Both treatments (HFNC and COT) will last 48 hours after extubation, and then they will be stopped unless they are deemed clinically necessary per the physician’s evaluation.

Any interruption of oxygen supplementation required during the 48 hours after extubation should be reduced to the minimum time possible.

If clinically necessary according to the physician’s judgment in case of acute respiratory failure (as described further on), patients in the control oxygen group will be allowed to receive HFNC as long as necessary. Moreover, in both groups, NIRS or endotracheal intubation will be allowed in the same case or other life-threating complications if the ongoing treatment will be insufficient to treat the acute illness (see Figure 1). This event will be recorded as appropriate in CRF.

Data collected for the analysis

Preoperative data collected will be age, sex, weight, height, BMI, American Society of Anesthesiologists score (ASA) class status, any cardiovascular-pulmonary-liver-renal or endocrinological comorbidity, Charlson Comorbidity Index (CCI), ARISCAT score (20), neoadjuvant chemo and/or radiotherapy, type and site of tumor, lung function test (spirometry), reported METs, hemoglobin (Hb) and creatinine.

Intraoperative data are type of anesthesia [totally intravenous (TIVA) or inhalatory (INA)], use of vasoactive drugs (norepinephrine-epinephrine-dopamine-dobutamine), complete ventilatory parameters [V_T, PEEP, driving pressure (DP), respiratory rate (RR)], fluid balance (cumulative), and type of postoperative analgesia (locoregional analgesia, intravenous, other).

Some surgical data will be also recorded, such as type of surgery (open-mininvasive or robotic), duration of surgical procedures and blood loss.

Postoperative data will include blood gas analysis (pH, PaO₂, PaCO₂, HCO₃⁻, PaO₂/FiO₂), hemochrome, cardiac troponin and NT-proBNP, C-reactive protein (CRP), procalcitonin (PCT), serum creatinine and blood urea nitrogen (BUN). These tests will be sampled once a day for the first 3 postoperative days.

Moreover, 4 times a day for the first 3 postoperative days, heart rate (HR), noninvasive blood pressure (NIBP), SpO₂, RR, temperature, and pain (with NRS) and visual analogue numeric scale for dyspnea (VAS_DYSP) [from 0 (no dyspnea) to 10 (the worst dyspnea ever)] will be collected.

Each day at least once a day for the first 48 hours after extubation, oxygen supplementation parameters will be registered, including HFNC tolerance according to the VAS scale (VAS_OXY) (from 0 to 10, 0 completely tolerated, 10 not tolerable).

Finally, survival will be assessed at 30 days after surgery.

All data will be collected in dedicated Excel (Microsoft Windows) sheets ad hoc prepared by PI (C.D.).

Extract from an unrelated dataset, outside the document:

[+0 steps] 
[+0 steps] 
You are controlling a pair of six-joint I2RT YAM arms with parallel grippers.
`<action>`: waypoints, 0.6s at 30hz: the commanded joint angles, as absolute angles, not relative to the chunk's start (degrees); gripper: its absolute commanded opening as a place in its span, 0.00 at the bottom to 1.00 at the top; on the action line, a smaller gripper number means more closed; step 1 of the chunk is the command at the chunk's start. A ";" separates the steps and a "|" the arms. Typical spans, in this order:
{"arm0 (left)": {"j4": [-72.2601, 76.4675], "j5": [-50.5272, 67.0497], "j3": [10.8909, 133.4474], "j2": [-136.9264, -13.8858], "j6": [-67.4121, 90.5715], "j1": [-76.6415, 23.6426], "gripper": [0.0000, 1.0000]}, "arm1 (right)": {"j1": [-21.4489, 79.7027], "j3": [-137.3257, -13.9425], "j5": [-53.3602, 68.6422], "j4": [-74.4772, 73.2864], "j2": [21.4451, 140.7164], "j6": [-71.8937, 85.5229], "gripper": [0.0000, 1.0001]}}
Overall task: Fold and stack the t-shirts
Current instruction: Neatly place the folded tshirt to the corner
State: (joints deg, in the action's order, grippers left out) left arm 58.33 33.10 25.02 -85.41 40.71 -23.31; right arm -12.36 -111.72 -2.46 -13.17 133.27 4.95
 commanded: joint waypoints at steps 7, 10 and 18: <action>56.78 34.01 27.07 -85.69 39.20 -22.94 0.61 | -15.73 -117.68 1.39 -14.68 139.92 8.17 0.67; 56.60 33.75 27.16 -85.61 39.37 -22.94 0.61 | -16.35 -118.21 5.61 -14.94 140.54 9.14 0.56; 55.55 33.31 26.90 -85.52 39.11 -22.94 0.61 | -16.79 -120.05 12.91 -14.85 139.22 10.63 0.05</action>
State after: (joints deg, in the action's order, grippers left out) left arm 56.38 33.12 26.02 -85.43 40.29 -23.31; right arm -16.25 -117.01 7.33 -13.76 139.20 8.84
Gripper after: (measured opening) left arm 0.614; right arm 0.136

Each single center will receive the Excel file where anonymized data will be recorded and shared with PI.

Postoperative complications

All the following postoperative complications partially modified from “International Consensus on Standardization of Data Collection for Complications Associated with Esophagectomy” (21) and “Postoperative Pulmonary Complications” (22) that appeared within 30 days after surgery will be considered for the final analysis.

• Pulmonary:
  • Pneumonia (defined as lung opacity at chest X-ray; plus at least 1 from fever >38 ℃ without any other plausible cause, WBC <4,000 or >12,000/mm³, mental alteration in patients >70 years old without any other cause; plus at least 2 from new onset purulent sputum, increasing bronchial secretions, new onset or increasing cough, dyspnea, tachypnoea, decreasing SpO₂ or lung crackles);
  • Pleural effusion: chest X-ray with obliteration of costophrenic angle blunting or ultrasound findings suggesting free fluid within the pleural space;
  • Pneumothorax: air in chest cavity diagnosed with chest X-ray or CT scan;
  • Atelectasis: lung opacity with/without mediastinal shift, with contralateral signs of hyperinflation diagnosed with chest X-ray or CT scan, with/without need for bronchoscopy;
  • ARDS: ARDS according to Berlin definition (23);
  • Tracheobronchial injury: bronchoscopic evaluation or CT scan suggesting discontinuity within the bronchial tree;
  • Air leak: continuous air leak within the chest drainage lasting for >72 h;
  • Reintubation: need for reintubation; and/or
  • Respiratory failure: oxygen supplementation required to maintain SpO₂ ≥94% with dyspnea, tachypnoea, without signs of pneumonia.
• Cardiovascular:
  • Cardiac arrest;
  • Acute myocardial infarction;
  • New onset arrythmia requiring cardiological consultation;
  • Acute heart failure;
  • Pericarditis;
  • Pulmonary embolism at computed tomography (CT) scan;
  • Deep vein thrombosis; and/or
  • Stroke, either ischemic or hemorrhagic.
• Surgical:
  • Anastomotic leak;
  • Chylothorax;
  • Conduit necrosis;
  • Dysphagia;
  • Delayed emptying; and/or
  • Reoperation needs.
• Renal:
  • Acute kidney failure [Kidney Disease: Improving Global Outcomes (KDIGO) criteria (24)]; and/or
  • Need for hemodialysis or continuous renal replacement therapy (CRRT).
• Infective:
  • Surgical site infection, bloodstream infection, catheter-related bloodstream infections (CRBIs), urinary tract infection (UTI), septic shock.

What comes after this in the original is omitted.